= Donetsk fortress belt =

Defensive line of cities in Donetsk, Ukraine

Map of the Donbas war.

The Donetsk fortress belt refers to a region of populated urban areas along the H20 highway in Donetsk Oblast, Ukraine, containing the four cities: Sloviansk, Kramatorsk, Druzhkivka and Kostiantynivka. This network of cities has served a critical role to the Ukrainian defense of the region since the 2014 Donbas war and 2022 Russo-Ukraine war on the eastern front.

==Strategic importance==
The strategic importance comes from the relatively raised elevation and steeper terrain of the area, allowing for the defender to have more reliable communications with drones. The attacker would have to navigate through this uneven terrain, allowing for an easier defense. Terrain west of the fortress belt is predominantly lowlands, which would — assuming the attacker captures the region — allow them to more easily utilize motorized vehicles for maneuver warfare, and allow infantry to have easier movement in the advancing direction. Drones would be able to better aid with the advance, due to the raised elevation.

==History==
===War in Donbas===
During the 2014 Donbas War, the region became known as the fortress belt, it was briefly captured by pro-Russian separatists before it was returned to Ukrainian forces following the three month Siege of Sloviansk.

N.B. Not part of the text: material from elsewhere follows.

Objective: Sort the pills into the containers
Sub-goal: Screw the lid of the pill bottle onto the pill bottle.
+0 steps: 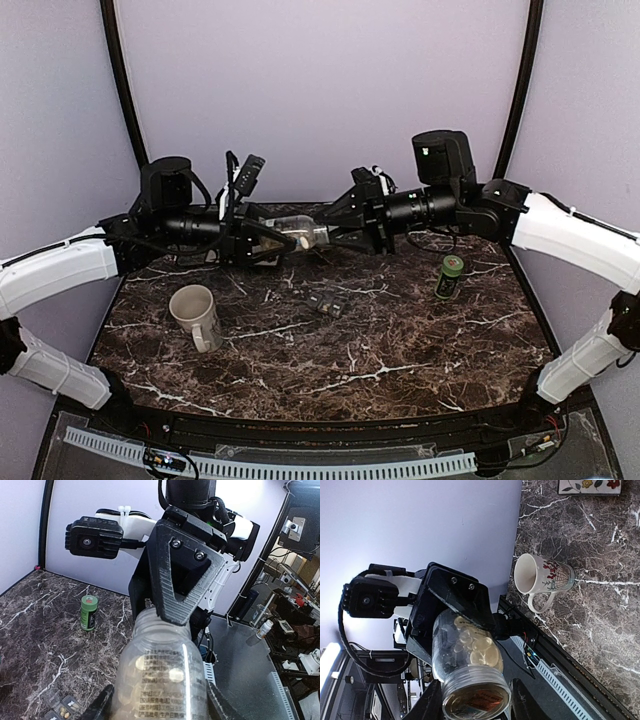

===Russo-Ukrainian war (2022–present)===
At the start of the Russo-Ukrainian war (2022–present), Russia captured territories to the north of the fortress belt, threatening encirclement of the region, before being repulsed from the region during the Kharkiv counteroffensive.

The regions to the south and east were subject to two years of fighting, notably Avdiivka, with the final major city located between the Donetsk People's Republic and the fortress cities falling on 7 August 2025. Putin demanded on the 21 August 2025, that as a prelude to peace negotiations, Ukraine would need to withdraw from the Donbas, including the cities that make up the fortress belt to commence peace negotiations.

In October 2025, a Russian infiltration on the south-eastern part of the city of Kostiantynivka occurred.

In June 2026, Russian forces began infiltrations into one of southernmost of the fortress belt cities, Kostiantynivka. Russian forces were also approaching Sloviansk and Kramatorsk, and engaging with frequent air and drone attacks.